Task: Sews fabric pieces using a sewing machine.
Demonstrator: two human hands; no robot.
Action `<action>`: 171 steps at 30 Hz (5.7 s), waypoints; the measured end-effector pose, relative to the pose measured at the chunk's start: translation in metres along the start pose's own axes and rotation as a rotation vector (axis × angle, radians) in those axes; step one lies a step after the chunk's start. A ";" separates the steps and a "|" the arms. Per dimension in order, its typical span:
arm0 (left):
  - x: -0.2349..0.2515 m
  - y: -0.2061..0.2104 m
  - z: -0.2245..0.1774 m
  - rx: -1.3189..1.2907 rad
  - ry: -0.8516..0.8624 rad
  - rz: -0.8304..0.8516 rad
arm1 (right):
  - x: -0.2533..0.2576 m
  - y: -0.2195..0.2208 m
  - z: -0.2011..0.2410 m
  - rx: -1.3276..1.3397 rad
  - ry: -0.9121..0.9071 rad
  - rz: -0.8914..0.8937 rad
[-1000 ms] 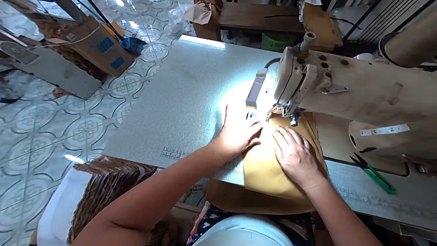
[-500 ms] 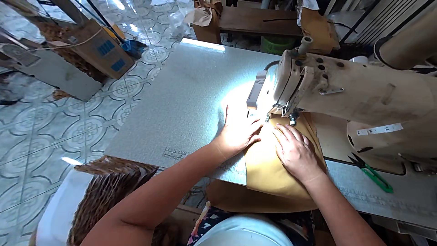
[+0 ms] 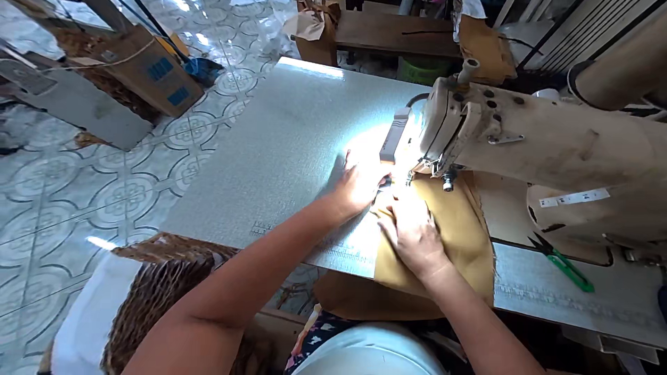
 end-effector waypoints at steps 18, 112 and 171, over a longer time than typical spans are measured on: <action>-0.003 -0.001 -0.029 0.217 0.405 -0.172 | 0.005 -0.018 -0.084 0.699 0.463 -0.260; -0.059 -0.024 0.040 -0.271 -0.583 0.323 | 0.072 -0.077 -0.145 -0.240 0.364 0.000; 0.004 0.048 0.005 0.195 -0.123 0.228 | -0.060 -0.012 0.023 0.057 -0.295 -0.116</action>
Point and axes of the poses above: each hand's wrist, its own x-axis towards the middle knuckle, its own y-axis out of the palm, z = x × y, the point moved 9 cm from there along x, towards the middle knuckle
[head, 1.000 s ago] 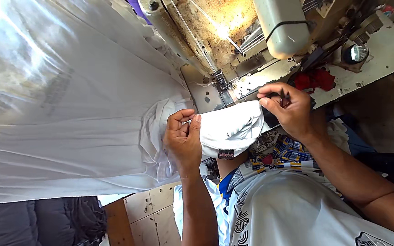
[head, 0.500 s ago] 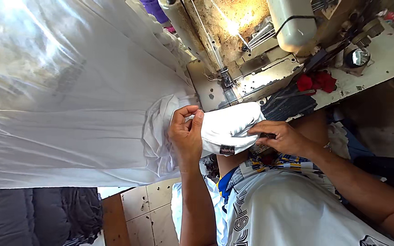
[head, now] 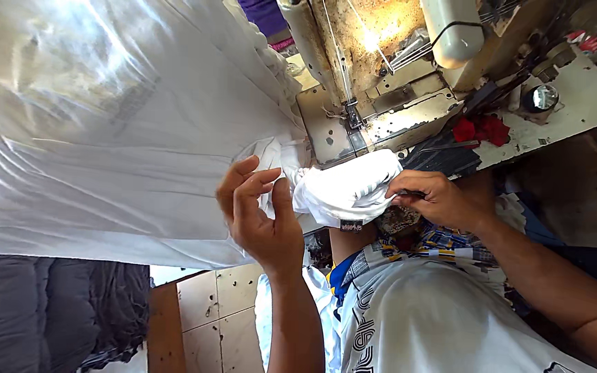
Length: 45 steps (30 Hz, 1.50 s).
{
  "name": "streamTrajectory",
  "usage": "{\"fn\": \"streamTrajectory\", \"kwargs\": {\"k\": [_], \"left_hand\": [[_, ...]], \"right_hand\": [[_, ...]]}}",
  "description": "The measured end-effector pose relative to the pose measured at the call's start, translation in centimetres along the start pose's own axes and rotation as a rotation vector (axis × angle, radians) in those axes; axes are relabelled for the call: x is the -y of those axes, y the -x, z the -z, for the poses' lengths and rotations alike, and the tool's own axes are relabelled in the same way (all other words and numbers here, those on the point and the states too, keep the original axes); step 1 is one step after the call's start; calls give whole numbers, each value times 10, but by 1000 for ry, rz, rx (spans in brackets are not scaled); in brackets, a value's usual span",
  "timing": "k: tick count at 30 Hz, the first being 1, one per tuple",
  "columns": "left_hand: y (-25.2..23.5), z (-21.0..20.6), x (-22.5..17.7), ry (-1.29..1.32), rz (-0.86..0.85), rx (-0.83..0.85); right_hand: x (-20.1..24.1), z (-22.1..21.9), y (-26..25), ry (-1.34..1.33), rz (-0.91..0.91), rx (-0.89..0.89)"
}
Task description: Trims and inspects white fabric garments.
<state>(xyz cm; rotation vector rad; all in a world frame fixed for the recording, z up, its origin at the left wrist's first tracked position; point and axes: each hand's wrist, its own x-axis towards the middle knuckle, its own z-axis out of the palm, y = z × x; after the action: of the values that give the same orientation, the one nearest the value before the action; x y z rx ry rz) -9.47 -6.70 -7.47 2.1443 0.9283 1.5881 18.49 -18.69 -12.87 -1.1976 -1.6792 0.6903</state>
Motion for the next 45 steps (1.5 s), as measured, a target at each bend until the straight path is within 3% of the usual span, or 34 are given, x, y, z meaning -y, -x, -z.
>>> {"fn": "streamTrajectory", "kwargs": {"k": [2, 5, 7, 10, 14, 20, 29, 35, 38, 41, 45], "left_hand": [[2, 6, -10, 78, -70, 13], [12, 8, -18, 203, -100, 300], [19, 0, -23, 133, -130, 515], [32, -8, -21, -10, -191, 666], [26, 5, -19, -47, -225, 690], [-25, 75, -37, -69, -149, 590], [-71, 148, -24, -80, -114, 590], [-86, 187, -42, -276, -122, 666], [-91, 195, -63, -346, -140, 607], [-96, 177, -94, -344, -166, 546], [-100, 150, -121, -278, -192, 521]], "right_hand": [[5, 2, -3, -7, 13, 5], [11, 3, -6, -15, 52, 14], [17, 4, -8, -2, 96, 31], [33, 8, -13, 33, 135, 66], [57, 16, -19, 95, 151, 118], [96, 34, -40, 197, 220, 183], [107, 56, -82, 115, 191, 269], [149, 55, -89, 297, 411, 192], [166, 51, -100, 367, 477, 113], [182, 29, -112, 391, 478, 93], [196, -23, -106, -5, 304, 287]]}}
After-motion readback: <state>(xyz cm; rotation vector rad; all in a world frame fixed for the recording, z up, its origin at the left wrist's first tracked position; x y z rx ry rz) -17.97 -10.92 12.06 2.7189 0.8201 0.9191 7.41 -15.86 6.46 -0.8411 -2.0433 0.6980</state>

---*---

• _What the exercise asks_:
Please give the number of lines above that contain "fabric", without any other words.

• _Written answer_:
2